On the rare occasion that I walk into the engineer pit I am usually hard-pressed to be acknowledged with more than a grunt, smile and a quick glance away from the computer screens. I get it though, “plugged-in” engineers are focused creatures with little to no tolerance for outside distraction. Recently however, I was surprised by the heated discussion I entered into upon beckoning them for lunch. The great “database debacle”of 2014 I like to call it. Intrigued but perplexed I listened and learned some interesting details, particularly regarding MongoDB and Cassandra. Our lead engineer helped me out afterwards with a brief Q&A to clarify some of the key differences/similarities between the two and some pros/cons. The basic differences are listed below:
Q) If price were not a factor which would you choose to use for your own company and why?
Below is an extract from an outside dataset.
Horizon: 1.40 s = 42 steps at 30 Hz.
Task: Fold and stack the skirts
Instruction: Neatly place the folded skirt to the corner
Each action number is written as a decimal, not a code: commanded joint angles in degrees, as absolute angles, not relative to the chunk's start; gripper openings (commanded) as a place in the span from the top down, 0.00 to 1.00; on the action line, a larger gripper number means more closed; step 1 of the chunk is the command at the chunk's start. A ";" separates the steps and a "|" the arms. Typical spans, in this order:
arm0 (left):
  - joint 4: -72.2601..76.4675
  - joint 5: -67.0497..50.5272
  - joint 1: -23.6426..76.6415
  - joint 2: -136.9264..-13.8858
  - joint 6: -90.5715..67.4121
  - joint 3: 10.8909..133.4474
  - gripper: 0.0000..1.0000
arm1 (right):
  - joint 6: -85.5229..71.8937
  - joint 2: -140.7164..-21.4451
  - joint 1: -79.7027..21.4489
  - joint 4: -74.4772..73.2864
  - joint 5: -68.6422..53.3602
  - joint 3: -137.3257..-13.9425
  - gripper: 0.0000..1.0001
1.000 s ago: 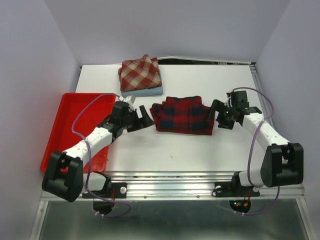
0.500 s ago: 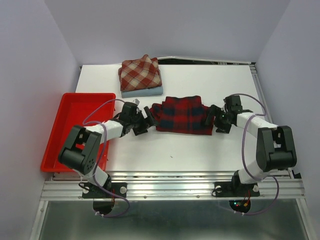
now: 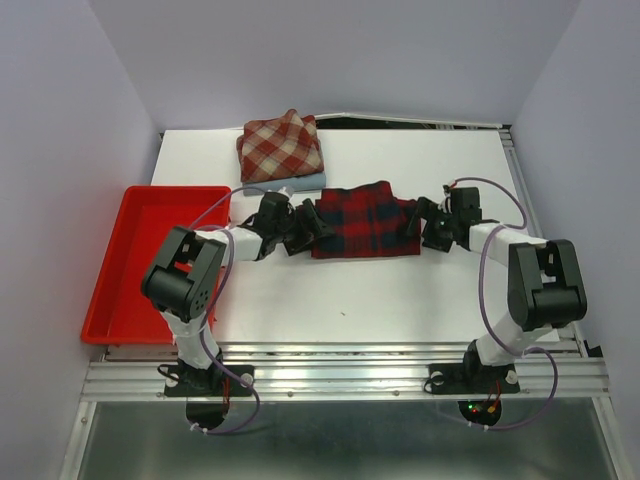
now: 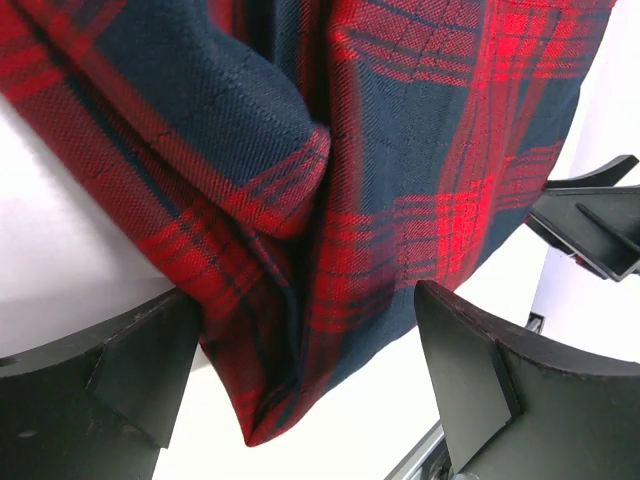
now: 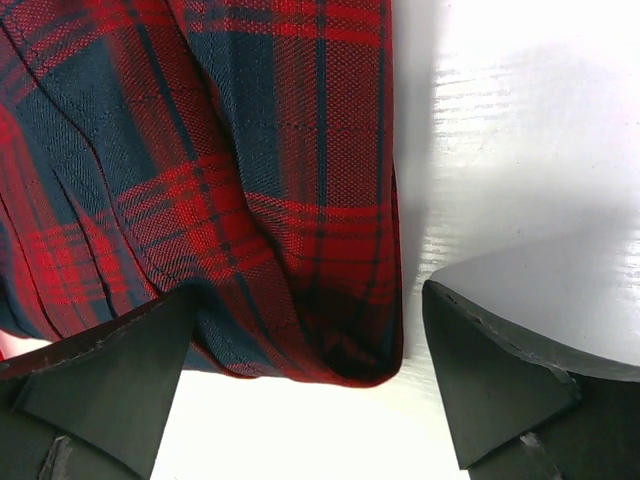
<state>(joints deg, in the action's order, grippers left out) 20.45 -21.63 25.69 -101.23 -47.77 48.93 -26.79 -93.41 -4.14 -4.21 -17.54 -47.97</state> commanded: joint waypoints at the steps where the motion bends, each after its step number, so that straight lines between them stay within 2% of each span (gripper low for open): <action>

A) Each has their own use cases. If you’re looking to consume large volumes of data and wish to have linear scalability, Cassandra is your database. If write speed is not a concern, and ease of development is more important, go with Mongo. Cassandra is more complex to use, and more sensitive to queries (in fact, one large query can very easily bring down a node). I wouldn’t suggest building a webapp on Cassandra, but it’s more appropriate for a big data system.
Q) Which do you feel is easier to work on ?
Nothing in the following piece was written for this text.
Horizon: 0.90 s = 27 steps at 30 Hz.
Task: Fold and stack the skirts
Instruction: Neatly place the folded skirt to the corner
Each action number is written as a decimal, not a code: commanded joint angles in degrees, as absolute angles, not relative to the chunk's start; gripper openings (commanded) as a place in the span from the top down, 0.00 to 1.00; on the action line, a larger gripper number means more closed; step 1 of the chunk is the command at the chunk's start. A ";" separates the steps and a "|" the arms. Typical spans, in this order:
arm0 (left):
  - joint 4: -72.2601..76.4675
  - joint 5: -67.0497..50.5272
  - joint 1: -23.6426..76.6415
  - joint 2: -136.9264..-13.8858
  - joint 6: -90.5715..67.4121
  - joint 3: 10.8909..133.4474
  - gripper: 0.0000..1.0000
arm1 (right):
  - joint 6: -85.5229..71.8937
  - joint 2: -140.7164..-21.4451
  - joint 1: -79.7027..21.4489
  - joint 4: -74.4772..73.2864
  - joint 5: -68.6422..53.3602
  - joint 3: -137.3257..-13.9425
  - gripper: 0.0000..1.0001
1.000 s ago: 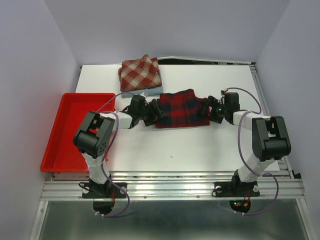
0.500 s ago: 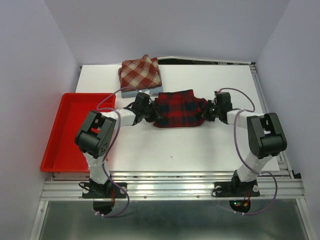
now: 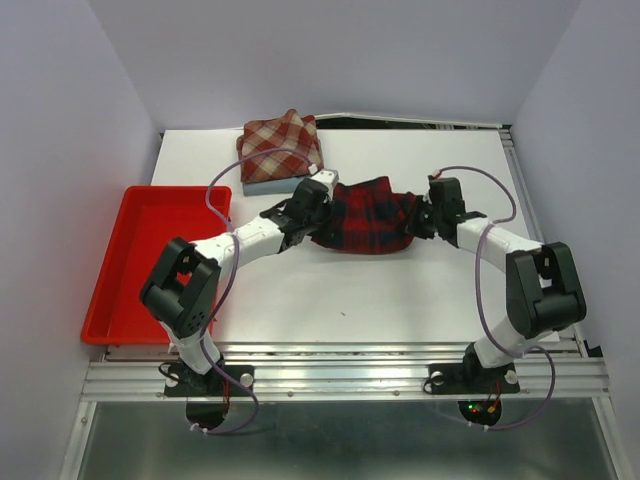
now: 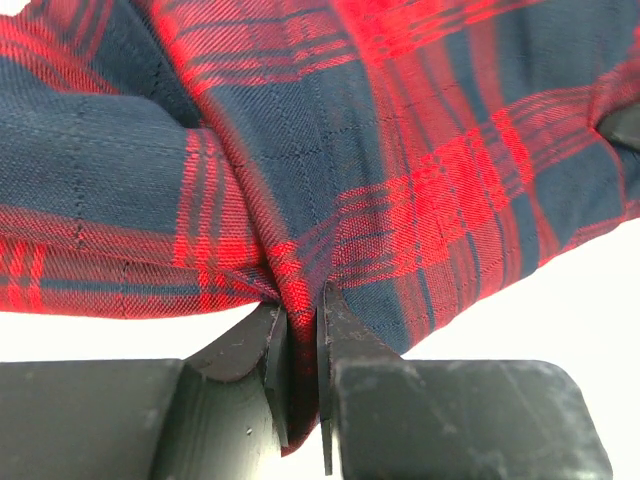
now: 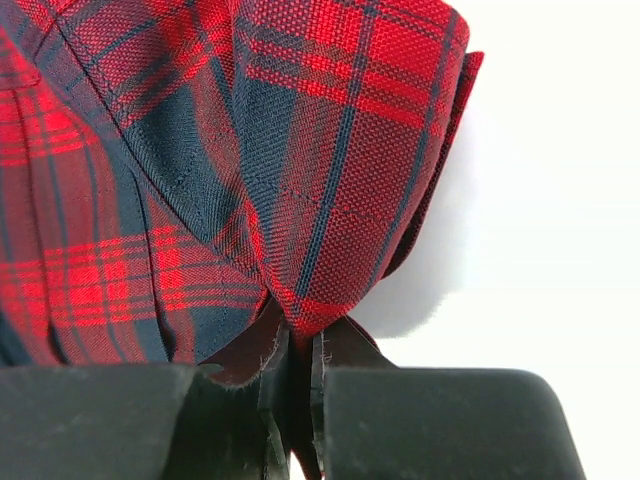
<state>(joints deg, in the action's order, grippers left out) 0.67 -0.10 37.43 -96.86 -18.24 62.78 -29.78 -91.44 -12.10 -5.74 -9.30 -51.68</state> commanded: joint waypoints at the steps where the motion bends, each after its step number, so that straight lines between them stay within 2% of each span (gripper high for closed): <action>1: 0.18 8.17 38.32 -93.16 -8.97 69.07 1.00 | -27.07 -88.24 -12.57 -6.41 -4.13 -57.65 0.99; 9: -0.27 11.25 38.32 -92.73 -1.15 77.78 1.00 | -23.73 -87.54 -13.10 -5.89 -1.41 -69.51 0.99; 16: 3.87 14.15 37.10 -92.02 6.41 84.80 1.00 | -21.10 -91.93 -13.10 -2.91 -1.58 -80.84 0.99; 24: 7.82 9.93 26.55 -95.71 7.73 92.89 1.00 | -19.95 -103.79 -16.17 3.16 -1.67 -98.60 0.99; 27: 9.93 9.23 23.40 -97.29 8.26 95.01 1.00 | -19.69 -111.94 -17.83 5.53 -1.84 -105.78 0.99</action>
A) Mongo is easier to develop on.
Q) In your opinion what is the biggest pro and biggest con for each?
A) Biggest Pros: Cassandra: Write performance, idempotency is easy to maintain (don’t need to do a query before an insertion), durability, linear scalability, no single point of failure. Mongo: Ease of development, stores BSON (basically JSON) which is easy to manage and extremely useful when working with web applications, super simple and powerful indexing. Biggest Cons: Cassandra: Queries are slow and can kill nodes, in-depth understanding of the database is required to effectively manage it. Mongo: global write lock limits its use for big data applications.
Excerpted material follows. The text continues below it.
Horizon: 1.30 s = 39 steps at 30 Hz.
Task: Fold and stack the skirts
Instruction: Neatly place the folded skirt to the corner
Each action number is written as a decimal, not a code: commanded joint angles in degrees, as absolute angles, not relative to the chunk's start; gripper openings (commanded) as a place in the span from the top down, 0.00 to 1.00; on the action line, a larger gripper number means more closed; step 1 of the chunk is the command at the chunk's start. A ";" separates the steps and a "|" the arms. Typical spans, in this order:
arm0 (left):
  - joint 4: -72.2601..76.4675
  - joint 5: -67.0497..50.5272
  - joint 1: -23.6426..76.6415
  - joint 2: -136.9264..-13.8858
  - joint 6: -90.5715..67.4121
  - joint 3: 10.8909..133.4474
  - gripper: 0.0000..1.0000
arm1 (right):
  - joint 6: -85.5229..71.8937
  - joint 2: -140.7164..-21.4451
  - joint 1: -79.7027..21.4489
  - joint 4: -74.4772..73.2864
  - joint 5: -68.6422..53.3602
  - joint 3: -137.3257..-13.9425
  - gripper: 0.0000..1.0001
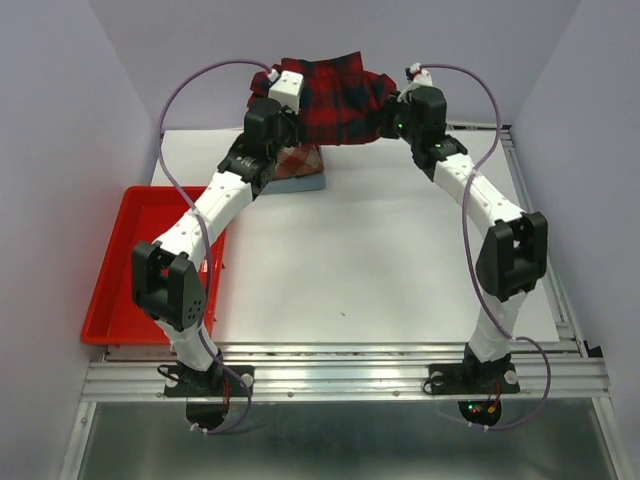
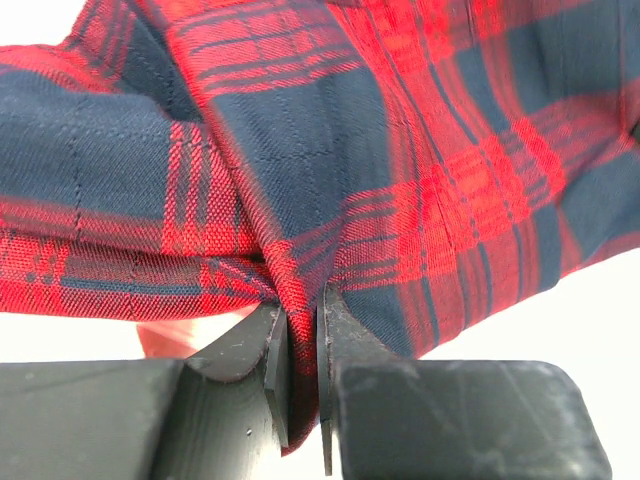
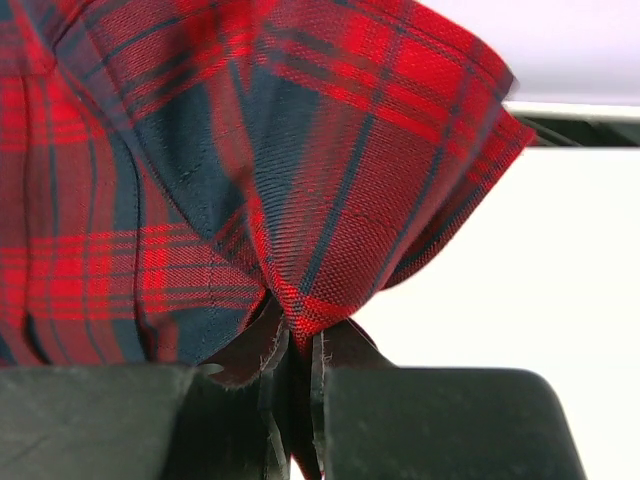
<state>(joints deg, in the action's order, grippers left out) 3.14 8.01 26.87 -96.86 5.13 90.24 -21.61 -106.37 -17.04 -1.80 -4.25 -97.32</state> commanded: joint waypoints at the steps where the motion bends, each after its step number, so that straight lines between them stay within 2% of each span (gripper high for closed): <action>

Q) Why do you think Rubikloud would be best to use Cassandra/ Mongo?
A) Cassandra is used for our consumption layer – we consume large volumes of data at a very high velocity and that data needs somewhere to be written. Cassandra is extremely efficient at handling writes. Also, because we’re using Storm, we need the idempotency properties provided by Cassandra. Storm is a guaranteed at least once processing system – so if the database receives events multiple times, it needs to handle it in an idempotent way so there aren’t duplicate records. Mongo is great for our data scientists. All results of our aggregation systems are stored in Mongo for the scientists to explore, run tests on, and develop against. It’s also great for the front end because most results that are stored in Mongo can be sent practically as-is because it is already in a JSON format.